■ **ACTIVITY**
Would you please copy the part of the material below that opens with the line containing "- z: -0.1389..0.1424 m" and closes with the line containing "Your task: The"? Copy it exactly, and only it.

■ **THE DATA**

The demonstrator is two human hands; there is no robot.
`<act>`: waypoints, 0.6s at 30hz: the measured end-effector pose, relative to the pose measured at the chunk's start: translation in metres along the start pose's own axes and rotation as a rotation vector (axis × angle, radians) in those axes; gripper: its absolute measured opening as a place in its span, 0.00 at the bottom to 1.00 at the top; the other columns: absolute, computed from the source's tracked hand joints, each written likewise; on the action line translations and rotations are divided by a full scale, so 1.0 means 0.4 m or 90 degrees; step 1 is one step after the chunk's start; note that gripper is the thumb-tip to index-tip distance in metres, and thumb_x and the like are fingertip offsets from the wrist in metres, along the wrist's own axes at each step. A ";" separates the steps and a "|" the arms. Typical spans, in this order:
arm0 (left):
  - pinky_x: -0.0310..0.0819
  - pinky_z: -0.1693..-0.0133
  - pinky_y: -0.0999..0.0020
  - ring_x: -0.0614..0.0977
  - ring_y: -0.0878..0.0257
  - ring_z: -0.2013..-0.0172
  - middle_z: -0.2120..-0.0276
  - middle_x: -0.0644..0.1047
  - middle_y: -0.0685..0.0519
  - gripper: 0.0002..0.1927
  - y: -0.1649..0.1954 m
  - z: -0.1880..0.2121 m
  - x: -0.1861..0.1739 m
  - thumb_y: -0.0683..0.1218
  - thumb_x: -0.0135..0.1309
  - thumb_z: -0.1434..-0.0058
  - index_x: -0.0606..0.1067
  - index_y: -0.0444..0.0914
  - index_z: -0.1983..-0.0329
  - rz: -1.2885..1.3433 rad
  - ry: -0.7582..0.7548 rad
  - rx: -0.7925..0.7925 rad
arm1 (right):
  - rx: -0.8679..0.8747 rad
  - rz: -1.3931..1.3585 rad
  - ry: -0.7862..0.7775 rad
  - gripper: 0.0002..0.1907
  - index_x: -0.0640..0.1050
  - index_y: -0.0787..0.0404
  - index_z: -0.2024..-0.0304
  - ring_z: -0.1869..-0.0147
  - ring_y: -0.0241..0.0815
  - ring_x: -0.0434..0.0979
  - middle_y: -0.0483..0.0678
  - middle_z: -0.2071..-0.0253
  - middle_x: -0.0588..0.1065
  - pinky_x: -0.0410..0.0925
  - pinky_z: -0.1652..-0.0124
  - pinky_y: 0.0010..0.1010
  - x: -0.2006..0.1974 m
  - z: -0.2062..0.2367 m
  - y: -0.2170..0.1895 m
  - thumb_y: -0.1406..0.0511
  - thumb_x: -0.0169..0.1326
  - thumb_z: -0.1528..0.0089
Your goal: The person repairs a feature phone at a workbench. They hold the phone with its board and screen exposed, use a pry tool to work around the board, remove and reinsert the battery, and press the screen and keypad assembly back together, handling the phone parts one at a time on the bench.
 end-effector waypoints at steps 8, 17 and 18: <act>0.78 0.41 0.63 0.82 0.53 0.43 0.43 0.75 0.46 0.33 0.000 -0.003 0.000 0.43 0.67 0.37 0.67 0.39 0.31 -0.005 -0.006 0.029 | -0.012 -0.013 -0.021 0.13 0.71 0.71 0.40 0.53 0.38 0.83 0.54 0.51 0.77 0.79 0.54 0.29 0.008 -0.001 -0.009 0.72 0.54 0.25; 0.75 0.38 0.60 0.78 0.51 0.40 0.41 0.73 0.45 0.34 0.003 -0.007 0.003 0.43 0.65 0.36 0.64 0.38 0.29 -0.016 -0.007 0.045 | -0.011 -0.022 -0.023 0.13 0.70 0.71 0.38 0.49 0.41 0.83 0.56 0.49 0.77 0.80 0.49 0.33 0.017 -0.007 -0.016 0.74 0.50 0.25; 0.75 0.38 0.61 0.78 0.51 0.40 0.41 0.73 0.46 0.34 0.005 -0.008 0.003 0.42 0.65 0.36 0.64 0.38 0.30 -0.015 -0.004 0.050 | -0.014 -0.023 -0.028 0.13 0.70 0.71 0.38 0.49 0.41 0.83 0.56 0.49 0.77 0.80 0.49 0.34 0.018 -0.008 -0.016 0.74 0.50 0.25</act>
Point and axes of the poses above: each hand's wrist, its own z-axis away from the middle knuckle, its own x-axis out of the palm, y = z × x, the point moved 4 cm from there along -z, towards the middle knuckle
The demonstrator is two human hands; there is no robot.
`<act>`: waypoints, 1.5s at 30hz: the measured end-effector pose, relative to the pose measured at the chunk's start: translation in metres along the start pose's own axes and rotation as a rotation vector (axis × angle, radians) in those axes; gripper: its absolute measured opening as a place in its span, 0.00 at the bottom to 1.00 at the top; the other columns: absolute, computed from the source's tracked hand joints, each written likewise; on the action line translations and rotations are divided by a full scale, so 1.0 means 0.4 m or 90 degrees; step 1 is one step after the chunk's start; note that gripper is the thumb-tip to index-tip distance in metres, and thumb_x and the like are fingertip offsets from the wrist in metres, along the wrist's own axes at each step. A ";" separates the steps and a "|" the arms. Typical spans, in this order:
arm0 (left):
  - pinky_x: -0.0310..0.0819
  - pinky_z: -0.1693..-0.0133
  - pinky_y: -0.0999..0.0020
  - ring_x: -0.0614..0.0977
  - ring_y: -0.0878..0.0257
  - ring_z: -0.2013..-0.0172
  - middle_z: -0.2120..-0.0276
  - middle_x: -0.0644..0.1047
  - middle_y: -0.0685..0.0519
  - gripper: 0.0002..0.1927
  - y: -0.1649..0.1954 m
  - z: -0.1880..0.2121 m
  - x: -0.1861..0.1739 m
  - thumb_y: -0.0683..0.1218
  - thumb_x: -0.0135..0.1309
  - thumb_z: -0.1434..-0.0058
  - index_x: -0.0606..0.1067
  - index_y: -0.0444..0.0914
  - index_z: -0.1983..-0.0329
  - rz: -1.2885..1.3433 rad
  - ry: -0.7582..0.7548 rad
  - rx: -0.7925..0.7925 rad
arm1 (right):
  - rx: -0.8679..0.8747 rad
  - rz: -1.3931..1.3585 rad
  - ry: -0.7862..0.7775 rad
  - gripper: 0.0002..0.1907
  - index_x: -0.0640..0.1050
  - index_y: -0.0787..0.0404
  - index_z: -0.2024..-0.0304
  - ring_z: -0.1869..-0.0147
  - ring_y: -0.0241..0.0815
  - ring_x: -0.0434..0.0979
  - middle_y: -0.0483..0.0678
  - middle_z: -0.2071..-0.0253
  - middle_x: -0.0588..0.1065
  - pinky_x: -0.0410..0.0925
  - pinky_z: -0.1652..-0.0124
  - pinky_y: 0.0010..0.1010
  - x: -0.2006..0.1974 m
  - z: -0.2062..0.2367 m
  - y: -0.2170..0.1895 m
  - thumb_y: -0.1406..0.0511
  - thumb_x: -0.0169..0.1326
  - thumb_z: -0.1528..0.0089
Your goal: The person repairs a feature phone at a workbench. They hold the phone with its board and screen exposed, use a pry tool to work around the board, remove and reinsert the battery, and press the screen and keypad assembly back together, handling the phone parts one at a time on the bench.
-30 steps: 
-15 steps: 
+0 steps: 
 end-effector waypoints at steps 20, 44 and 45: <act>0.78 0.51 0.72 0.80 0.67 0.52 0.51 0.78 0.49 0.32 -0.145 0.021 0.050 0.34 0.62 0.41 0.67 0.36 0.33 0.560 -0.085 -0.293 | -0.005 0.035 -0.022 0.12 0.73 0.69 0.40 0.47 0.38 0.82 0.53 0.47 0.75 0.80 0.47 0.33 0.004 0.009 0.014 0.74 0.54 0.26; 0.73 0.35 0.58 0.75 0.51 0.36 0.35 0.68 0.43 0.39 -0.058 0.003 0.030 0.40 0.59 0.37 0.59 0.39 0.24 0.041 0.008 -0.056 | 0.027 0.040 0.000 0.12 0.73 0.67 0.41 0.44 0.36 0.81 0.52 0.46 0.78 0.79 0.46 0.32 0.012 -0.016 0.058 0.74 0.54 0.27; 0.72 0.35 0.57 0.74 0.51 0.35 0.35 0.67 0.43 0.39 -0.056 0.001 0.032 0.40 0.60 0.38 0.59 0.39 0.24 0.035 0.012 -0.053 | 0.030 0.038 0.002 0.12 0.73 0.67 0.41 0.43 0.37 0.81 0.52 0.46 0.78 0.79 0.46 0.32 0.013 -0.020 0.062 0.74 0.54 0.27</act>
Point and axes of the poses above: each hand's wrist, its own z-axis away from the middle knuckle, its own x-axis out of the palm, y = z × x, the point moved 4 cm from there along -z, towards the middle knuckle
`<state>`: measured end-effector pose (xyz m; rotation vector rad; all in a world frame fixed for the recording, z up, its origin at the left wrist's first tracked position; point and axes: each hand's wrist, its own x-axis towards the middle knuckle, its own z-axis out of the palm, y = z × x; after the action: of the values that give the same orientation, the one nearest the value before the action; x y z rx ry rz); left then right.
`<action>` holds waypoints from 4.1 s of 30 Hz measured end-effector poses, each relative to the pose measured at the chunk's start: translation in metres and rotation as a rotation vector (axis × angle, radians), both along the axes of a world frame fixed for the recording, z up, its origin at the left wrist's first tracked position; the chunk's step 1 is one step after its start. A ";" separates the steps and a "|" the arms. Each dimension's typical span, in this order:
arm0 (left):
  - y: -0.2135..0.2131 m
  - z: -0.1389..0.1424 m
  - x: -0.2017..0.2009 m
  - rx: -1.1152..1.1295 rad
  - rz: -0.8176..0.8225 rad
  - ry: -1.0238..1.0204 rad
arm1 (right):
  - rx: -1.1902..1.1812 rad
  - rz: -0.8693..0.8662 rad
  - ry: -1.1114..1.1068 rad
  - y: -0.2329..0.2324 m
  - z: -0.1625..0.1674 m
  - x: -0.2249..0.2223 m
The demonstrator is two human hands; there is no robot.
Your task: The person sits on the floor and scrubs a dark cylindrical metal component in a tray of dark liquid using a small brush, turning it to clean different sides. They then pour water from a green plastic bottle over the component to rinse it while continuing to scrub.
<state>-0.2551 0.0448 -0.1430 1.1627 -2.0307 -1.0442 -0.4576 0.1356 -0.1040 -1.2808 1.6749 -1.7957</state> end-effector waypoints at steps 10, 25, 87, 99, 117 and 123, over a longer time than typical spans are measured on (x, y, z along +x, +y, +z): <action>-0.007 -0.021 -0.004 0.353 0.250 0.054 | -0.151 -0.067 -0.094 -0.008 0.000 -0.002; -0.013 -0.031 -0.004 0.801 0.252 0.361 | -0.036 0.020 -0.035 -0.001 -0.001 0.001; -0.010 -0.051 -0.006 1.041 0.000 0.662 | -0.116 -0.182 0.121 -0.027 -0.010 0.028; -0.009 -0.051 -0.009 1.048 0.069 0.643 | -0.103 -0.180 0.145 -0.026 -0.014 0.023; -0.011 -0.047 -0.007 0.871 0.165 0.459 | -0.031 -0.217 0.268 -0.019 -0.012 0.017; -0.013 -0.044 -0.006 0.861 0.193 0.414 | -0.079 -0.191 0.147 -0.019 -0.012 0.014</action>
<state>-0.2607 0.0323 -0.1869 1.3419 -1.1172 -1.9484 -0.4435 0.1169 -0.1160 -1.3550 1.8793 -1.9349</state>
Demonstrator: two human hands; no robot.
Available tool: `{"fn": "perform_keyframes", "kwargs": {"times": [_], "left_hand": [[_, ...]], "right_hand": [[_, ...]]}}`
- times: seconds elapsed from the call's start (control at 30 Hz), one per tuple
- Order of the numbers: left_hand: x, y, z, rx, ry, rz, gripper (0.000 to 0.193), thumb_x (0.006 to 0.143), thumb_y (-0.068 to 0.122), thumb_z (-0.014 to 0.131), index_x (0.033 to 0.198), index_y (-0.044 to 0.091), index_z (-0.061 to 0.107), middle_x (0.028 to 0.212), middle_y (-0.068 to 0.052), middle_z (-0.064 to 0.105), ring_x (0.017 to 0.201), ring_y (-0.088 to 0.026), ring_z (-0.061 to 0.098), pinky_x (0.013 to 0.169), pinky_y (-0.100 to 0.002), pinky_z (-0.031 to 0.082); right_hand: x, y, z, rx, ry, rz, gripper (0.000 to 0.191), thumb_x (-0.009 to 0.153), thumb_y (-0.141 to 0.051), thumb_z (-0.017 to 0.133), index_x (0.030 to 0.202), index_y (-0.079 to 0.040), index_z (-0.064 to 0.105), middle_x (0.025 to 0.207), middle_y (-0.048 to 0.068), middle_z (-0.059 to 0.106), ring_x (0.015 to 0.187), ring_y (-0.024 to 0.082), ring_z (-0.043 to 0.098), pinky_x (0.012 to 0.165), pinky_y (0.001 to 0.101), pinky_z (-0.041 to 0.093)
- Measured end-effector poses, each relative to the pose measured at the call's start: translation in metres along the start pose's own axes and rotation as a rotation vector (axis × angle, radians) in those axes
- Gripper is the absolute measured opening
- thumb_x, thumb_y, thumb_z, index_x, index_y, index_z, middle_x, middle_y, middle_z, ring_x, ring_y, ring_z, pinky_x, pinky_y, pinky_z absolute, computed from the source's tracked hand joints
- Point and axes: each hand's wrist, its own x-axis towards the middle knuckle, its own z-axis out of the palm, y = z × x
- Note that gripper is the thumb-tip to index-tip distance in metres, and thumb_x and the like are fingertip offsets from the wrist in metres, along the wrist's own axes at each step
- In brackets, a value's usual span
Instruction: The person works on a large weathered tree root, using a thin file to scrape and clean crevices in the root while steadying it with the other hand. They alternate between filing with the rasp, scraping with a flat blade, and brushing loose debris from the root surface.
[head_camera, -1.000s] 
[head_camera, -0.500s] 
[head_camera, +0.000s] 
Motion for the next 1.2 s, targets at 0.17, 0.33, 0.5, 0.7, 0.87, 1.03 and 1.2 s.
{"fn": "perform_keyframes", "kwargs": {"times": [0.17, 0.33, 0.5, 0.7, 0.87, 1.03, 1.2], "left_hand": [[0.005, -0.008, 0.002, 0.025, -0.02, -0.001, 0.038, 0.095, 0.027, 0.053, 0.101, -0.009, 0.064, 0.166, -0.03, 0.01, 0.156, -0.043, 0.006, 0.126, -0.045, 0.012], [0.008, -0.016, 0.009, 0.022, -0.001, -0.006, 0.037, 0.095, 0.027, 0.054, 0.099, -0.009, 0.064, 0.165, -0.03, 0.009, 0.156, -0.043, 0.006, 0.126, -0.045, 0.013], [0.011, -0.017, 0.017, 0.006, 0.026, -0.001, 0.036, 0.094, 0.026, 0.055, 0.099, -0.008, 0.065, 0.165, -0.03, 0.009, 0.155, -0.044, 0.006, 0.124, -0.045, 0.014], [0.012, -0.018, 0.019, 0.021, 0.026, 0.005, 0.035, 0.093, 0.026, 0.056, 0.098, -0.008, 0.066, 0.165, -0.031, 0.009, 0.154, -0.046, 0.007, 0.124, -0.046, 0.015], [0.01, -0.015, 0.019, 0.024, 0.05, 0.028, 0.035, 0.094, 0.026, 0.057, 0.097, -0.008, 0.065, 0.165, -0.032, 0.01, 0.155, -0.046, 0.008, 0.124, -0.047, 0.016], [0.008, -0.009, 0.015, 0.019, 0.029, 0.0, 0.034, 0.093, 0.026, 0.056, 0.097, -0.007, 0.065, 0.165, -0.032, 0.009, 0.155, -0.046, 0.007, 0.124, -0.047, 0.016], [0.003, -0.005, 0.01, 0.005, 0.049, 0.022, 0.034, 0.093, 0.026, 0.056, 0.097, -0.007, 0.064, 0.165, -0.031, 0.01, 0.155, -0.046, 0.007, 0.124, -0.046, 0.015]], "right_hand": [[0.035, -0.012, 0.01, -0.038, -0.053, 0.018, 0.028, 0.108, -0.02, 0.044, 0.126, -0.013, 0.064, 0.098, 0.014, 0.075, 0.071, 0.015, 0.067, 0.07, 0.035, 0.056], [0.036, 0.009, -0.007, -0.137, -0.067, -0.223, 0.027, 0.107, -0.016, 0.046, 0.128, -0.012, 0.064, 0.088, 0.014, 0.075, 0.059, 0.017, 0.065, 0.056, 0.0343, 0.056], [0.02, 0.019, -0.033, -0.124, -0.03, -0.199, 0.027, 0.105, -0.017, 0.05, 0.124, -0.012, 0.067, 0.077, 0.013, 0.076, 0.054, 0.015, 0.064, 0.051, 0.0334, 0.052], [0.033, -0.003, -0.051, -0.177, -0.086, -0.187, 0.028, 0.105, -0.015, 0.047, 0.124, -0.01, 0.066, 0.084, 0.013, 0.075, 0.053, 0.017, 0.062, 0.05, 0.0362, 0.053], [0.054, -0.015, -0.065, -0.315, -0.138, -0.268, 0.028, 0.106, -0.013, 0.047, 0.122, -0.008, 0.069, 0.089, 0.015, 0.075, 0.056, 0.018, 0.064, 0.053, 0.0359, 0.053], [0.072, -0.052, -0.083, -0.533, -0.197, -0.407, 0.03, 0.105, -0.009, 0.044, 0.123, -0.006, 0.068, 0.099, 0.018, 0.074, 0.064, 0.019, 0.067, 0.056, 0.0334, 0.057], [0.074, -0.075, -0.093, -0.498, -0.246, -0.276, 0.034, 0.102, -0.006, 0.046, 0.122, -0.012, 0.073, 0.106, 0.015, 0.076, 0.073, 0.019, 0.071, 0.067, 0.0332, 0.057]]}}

■ **WRITTEN RESPONSE**
  - z: -0.1389..0.1424 m
  - x: -0.2017..0.2009 m
  - rx: -1.1152..1.1295 rad
  - rz: -0.8176..0.8225 rad
  - ry: -1.0238..1.0204 rad
arm1 (right):
  - rx: -1.1902..1.1812 rad
  - rz: -0.8693..0.8662 rad
  - ry: -1.1114..1.1068 rad
  - y: -0.2329..0.2324 m
  - z: -0.1625..0.1674 m
  - x: -0.2249..0.2223 m
The demonstrator is two human hands; there is no robot.
Your task: The person sits on the floor and scrubs a dark cylindrical metal component in a tray of dark liquid using a small brush, turning it to clean different sides. They then pour water from a green plastic bottle over the component to rinse it while continuing to scrub.

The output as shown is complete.